## About this task
From the entries underneath, give the number of lines holding the word "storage", without any other words.

## Records to process
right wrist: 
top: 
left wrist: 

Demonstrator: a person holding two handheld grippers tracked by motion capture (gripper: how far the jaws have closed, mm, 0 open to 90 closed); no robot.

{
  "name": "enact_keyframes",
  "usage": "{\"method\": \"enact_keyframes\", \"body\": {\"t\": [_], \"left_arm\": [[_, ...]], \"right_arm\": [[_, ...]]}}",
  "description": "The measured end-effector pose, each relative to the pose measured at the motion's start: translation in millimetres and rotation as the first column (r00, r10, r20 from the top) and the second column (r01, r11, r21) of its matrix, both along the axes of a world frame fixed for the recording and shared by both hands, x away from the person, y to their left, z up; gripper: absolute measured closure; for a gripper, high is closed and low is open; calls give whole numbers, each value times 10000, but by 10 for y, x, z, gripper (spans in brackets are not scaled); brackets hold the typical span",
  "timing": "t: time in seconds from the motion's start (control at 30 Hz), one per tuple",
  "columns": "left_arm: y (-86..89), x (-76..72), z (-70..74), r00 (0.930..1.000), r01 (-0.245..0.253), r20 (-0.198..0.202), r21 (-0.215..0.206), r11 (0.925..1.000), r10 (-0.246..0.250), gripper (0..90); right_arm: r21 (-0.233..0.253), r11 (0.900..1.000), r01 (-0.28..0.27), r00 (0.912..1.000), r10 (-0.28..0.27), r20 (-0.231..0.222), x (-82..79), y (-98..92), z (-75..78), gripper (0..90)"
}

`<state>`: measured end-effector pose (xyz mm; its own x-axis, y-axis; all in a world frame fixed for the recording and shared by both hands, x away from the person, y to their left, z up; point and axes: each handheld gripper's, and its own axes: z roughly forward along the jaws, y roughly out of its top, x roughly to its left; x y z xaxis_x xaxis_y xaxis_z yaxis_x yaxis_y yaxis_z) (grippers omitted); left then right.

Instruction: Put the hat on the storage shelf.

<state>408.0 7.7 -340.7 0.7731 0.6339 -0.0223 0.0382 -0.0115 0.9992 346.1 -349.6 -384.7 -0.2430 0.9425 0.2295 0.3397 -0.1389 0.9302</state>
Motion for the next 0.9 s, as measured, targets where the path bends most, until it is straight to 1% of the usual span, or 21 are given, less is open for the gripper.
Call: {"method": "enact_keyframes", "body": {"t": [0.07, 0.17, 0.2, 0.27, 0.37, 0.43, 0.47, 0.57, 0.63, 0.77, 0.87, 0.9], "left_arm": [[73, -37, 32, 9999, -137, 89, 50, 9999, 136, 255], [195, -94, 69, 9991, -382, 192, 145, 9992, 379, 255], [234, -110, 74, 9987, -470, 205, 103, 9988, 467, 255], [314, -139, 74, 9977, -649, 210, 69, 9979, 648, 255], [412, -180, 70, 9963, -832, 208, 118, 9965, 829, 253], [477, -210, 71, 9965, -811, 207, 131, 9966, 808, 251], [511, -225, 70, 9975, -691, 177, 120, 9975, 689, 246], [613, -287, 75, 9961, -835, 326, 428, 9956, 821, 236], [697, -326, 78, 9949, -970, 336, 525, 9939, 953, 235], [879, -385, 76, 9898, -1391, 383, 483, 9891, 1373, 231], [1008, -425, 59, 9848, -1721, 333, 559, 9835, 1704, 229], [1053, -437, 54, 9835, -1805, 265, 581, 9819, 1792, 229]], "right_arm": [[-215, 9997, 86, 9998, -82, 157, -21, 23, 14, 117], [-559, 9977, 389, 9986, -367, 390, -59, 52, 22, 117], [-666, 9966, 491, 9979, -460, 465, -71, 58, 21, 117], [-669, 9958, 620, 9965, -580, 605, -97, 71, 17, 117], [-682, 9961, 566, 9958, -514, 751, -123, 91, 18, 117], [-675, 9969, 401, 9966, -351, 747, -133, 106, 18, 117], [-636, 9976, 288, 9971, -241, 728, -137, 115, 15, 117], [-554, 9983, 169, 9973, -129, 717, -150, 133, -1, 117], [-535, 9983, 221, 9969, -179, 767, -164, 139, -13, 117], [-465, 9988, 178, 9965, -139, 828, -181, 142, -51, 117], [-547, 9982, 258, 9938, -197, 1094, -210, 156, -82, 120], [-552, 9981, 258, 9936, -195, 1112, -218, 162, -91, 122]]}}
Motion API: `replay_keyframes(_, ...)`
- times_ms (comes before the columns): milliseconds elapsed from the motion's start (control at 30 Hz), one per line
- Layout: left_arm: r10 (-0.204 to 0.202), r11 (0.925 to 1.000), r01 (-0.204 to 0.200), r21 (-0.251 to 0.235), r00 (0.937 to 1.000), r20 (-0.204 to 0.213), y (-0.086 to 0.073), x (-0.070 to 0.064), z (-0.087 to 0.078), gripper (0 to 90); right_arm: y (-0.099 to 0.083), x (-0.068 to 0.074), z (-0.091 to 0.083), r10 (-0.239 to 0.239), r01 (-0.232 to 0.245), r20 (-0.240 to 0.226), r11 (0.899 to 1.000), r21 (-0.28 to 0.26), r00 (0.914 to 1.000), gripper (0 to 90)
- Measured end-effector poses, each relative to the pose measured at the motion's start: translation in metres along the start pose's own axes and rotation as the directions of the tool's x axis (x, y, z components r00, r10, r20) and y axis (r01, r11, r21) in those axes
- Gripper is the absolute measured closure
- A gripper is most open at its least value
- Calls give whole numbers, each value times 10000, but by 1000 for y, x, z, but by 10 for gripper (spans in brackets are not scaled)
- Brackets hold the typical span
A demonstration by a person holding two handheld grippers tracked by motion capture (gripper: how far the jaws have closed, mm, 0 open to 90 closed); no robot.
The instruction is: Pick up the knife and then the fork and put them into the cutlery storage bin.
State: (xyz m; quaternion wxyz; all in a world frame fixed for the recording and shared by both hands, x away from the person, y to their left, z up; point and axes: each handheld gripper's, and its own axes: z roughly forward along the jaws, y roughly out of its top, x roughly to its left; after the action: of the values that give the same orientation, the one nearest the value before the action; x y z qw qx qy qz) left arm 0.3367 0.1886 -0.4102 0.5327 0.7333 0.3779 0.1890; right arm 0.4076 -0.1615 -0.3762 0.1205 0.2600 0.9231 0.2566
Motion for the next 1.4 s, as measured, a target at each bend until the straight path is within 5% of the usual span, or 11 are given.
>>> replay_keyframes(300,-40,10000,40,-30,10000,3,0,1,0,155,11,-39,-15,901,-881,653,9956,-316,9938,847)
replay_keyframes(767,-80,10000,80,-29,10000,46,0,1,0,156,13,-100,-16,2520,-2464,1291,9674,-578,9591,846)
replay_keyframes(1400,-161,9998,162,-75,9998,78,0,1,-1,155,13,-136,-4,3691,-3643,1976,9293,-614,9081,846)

## Answer area
2